Camille Saint-Saëns (1845–1921) war Pianist, Organist, Dirigent und Musikpädagoge. Sein Einfluss In Frankreich war enorm. Zu seinen weltweit bekanntesten Werken gehören sein «Karneval der Tiere», sein Cellokonzert sowie seine Oper «Samson et Dalila».
Von seinen fünf Symphonien, mit denen wir uns hier beschäftigen, ist die in c-moll, die sogenannte «Orgelsymphonie», die bekannteste. Die Symphonien entstanden zwischen 1853 und 1886, also über drei Jahrzehnte hinweg. Hörenswert sind sie alle.

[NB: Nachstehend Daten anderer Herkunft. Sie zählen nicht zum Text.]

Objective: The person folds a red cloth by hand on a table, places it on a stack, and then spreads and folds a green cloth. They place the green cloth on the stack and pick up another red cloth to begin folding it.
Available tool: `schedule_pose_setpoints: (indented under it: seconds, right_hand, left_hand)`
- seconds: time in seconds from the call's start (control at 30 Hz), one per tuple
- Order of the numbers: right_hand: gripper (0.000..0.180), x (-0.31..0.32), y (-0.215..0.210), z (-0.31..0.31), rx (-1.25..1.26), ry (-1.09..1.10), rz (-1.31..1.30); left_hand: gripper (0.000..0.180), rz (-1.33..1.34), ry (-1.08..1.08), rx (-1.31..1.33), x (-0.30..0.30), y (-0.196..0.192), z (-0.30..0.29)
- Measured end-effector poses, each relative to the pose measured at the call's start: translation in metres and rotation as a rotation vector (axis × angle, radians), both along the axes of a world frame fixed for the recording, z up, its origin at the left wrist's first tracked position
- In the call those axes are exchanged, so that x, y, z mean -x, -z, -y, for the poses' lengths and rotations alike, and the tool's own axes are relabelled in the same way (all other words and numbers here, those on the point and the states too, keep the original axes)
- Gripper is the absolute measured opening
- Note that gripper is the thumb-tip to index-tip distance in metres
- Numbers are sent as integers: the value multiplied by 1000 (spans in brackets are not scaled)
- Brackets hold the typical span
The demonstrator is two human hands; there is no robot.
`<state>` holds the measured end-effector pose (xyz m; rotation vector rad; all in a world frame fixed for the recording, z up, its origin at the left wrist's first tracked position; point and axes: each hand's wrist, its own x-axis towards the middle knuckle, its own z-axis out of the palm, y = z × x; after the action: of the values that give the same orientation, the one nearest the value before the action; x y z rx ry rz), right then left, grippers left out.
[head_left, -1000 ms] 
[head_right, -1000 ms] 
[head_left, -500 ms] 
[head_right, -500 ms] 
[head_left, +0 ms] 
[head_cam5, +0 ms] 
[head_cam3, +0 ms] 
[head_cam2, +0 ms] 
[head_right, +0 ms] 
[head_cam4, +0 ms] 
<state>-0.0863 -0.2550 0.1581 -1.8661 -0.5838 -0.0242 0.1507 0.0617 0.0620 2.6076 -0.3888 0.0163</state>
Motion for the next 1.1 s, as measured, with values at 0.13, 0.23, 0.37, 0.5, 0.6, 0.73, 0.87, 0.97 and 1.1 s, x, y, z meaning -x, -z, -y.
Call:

Die Musik dieser Symphonien ist aufmunternd, bleibt niemals haften. Manchmal scheinen sie auch Zweifel zu befallen. Wir hören auch trotzig stampfende Rhythmen, dann wieder einschmeichelnde Melodien.
Wenn wie bei der Orgelsymphonie die Orgel mit dem Orchester musiziert, hat die Musik einen Hang zu kirchlicher Feierlichkeit, aber nicht nur. Wir wissen, dass die Orgel sich auch für höchst weltliche Klänge eignet, die nichts mit Weihrauch und Kirchenatmosphäre zu tun haben.
Was ich an Saint-Saëns so bewundere ist seine klassizistische Grundorientierung, die in keiner Note Gefahr läuft, akademisch steril zu werden.